In Detroit last month, U.S. District Judge Stephen Murphy III asserted that, despite its importance, the U.S. Constitution does not guarantee a fundamental right to literacy.
The plaintiffs (students and families), who accuse Michigan Governor Rick Snyder and other state officials of depriving Detroit children of their right to literacy said they would appeal the ruling to the U.S. 6th Circuit Court of Appeals.
Last year, Public Counsel, the nation’s largest pro-bono law firm and Sidley Austin LLP filed a lawsuit on behalf of a class of Detroit students to confirm the right of access to literacy for all students.
“[The] decision is as deeply disappointing as having to file a lawsuit in the first place to ensure that the state of Michigan denies no child the opportunity to thrive in schools worthy of their desire to learn,” Mark Rosenbaum, an attorney with the Los Angeles-based Public Counsel, said in a statement.

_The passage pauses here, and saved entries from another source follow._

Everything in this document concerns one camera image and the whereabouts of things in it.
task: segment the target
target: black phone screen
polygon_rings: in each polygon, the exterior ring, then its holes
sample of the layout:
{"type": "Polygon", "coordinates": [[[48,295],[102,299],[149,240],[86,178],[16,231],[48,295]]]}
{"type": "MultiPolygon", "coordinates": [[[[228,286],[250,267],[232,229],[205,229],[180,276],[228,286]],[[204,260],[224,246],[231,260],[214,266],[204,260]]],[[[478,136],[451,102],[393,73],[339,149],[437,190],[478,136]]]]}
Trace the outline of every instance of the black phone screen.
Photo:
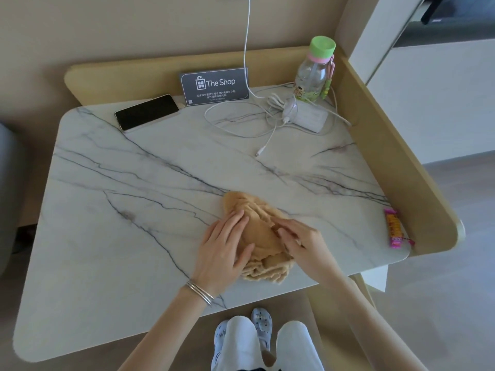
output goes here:
{"type": "Polygon", "coordinates": [[[164,95],[115,112],[115,117],[121,129],[127,131],[178,111],[172,96],[164,95]]]}

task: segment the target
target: folded fabric
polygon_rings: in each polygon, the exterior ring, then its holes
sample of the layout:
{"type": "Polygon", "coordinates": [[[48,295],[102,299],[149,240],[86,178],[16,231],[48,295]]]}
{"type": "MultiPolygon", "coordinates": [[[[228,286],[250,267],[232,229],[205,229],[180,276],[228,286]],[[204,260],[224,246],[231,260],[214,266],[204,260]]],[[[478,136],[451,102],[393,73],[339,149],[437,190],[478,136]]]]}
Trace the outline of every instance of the folded fabric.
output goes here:
{"type": "Polygon", "coordinates": [[[223,207],[226,214],[244,210],[250,217],[239,242],[239,252],[251,243],[254,243],[255,247],[242,276],[246,280],[282,282],[294,265],[294,260],[285,251],[271,217],[287,217],[264,200],[239,191],[226,193],[223,197],[223,207]]]}

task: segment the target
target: bangle
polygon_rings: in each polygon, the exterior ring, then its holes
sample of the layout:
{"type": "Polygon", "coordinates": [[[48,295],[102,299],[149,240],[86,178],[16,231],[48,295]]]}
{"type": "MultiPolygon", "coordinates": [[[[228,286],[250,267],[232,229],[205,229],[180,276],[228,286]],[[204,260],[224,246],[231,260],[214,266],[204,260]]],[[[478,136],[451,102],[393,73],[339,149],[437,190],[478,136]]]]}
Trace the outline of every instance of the bangle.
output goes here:
{"type": "Polygon", "coordinates": [[[215,297],[213,297],[211,294],[207,293],[206,290],[202,289],[201,287],[197,286],[194,281],[188,280],[186,282],[186,285],[191,288],[192,291],[197,293],[209,306],[211,306],[212,302],[214,301],[215,297]]]}

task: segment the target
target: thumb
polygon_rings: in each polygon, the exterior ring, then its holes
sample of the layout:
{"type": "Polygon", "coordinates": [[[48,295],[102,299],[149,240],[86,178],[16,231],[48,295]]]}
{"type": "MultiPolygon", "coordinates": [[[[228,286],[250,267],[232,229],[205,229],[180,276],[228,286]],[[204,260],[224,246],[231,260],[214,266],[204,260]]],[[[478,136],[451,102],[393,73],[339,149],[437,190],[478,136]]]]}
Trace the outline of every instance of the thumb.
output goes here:
{"type": "Polygon", "coordinates": [[[234,269],[238,269],[239,273],[249,262],[249,258],[251,257],[252,250],[254,250],[254,243],[250,243],[249,245],[247,245],[244,248],[242,254],[239,255],[237,262],[234,263],[234,269]]]}
{"type": "Polygon", "coordinates": [[[290,255],[295,256],[295,254],[299,253],[301,246],[287,230],[280,228],[278,229],[278,234],[280,235],[282,242],[286,245],[290,255]]]}

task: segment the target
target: transparent bottle
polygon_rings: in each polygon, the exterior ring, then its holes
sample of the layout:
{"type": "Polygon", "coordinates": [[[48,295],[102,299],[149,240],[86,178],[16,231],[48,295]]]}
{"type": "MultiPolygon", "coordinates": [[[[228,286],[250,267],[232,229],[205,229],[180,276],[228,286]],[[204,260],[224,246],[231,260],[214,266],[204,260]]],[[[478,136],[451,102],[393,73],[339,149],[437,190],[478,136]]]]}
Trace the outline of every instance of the transparent bottle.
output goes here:
{"type": "Polygon", "coordinates": [[[330,37],[313,37],[306,60],[294,81],[294,95],[302,101],[316,101],[329,74],[328,62],[336,44],[330,37]]]}

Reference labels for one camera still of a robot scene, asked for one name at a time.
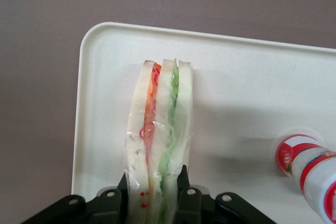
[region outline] screw hole
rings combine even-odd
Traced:
[[[78,199],[71,199],[71,200],[69,200],[68,204],[69,204],[69,205],[74,205],[74,204],[76,204],[77,202],[78,202]]]
[[[230,202],[232,200],[232,198],[231,198],[230,195],[224,194],[222,196],[222,200],[225,201],[225,202]]]
[[[114,195],[115,195],[115,192],[113,192],[113,191],[109,191],[109,192],[106,194],[107,197],[113,197]]]
[[[196,194],[196,191],[191,188],[191,189],[188,189],[187,194],[194,195],[194,194]]]

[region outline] gray background
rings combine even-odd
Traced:
[[[70,194],[79,47],[106,21],[336,48],[336,0],[0,0],[0,223]]]

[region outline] wrapped sandwich
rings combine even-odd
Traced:
[[[192,71],[187,62],[145,61],[131,105],[125,143],[131,224],[171,224],[177,177],[187,165]]]

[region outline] red stripe
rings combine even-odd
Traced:
[[[336,206],[334,206],[334,194],[336,190],[336,182],[334,182],[329,189],[327,190],[325,197],[324,197],[324,210],[326,211],[326,214],[328,218],[332,221],[332,223],[336,223],[335,220],[333,220],[333,210]]]
[[[301,192],[303,193],[303,189],[304,189],[304,184],[305,184],[305,181],[306,181],[306,178],[307,178],[307,175],[308,173],[317,165],[319,164],[320,162],[326,160],[326,159],[330,159],[330,158],[333,158],[335,157],[336,154],[335,153],[330,153],[330,152],[327,152],[319,157],[317,157],[316,159],[314,159],[313,161],[309,162],[305,168],[303,169],[302,171],[302,174],[301,174],[301,178],[300,178],[300,188],[301,188]]]
[[[297,144],[293,148],[293,159],[296,158],[297,155],[299,155],[300,152],[303,152],[307,149],[314,148],[314,147],[322,147],[321,145],[317,144],[311,144],[311,143],[302,143]]]

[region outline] strawberry graphic
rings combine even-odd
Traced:
[[[279,168],[285,174],[291,174],[294,151],[291,146],[282,142],[276,152],[276,161]]]

He said the court “got it tragically wrong when it characterized access to literacy as a privilege, instead of a right held by all children so that they may better their circumstances and meaningfully participate in our political system.”
He also noted that students in the Detroit Public Schools Community District have the worst literacy scores among big-city districts on a rigorous national exam. “I don’t think you can square that constitutionally or morally,” Rosenbaum said.
In his 40-page ruling, Murphy said, “The conditions and outcomes of plaintiffs’ schools, as alleged, are nothing short of devastating.”
Murphy also noted that literacy, and the opportunity to obtain it, “is of incalculable importance. As plaintiffs point out, voting, participating meaningfully in civic life, and accessing justice require some measure of literacy.”
But those points, Murphy said, “do not necessarily make access to literacy a fundamental right.” And, he said, the U.S. Supreme Court has repeatedly emphasized that the importance of a good or service “does not determine whether it must be regarded as fundamental.”
The lawsuit sought remedies that included literacy reforms, a systemic approach to instruction and intervention, as well as fixes to crumbling schools.
In a parallel case (Ella T. v. State of California), also filed by Public Counsel, the defendant sought to have the case dismissed at a hearing last month. The lawsuit claims that the state has violated the fundamental right to education of these children, who are mostly low-income and students of color, by requiring them to attend school yet depriving them of access to the most fundamental educational building block: literacy.
The Los Angeles Superior Court ruled that a lawsuit seeking improved literacy education for California public school students can move ahead.
Law firm Morrison & Foerster and Public Counsel filed the case on behalf of 10 students and the advocacy organizations CADRE and Fathers & Families of San Joaquin.
Morrison & Foerster partner Michael Jacobs, who is leading the firm’s pro bono representation on this matter, said, “We are pleased that the court is allowing us to proceed with this lawsuit. We are optimistic that we will be able to demonstrate that the State can and must do more to ensure that all students have access to literacy.”
Defendants in the case—the State of California, the State Board of Education, the State Department of Education, and the State Superintendent—had filed a demurrer to complaint. Morrison & Foerster and Public Counsel filed on behalf of the plaintiffs an opposition to the defendants’ demurrer.
With the order by Judge Yvette Palazuelos, the lawsuit will be able proceed and hear evidence that the state of California is failing hundreds of thousands of public school students.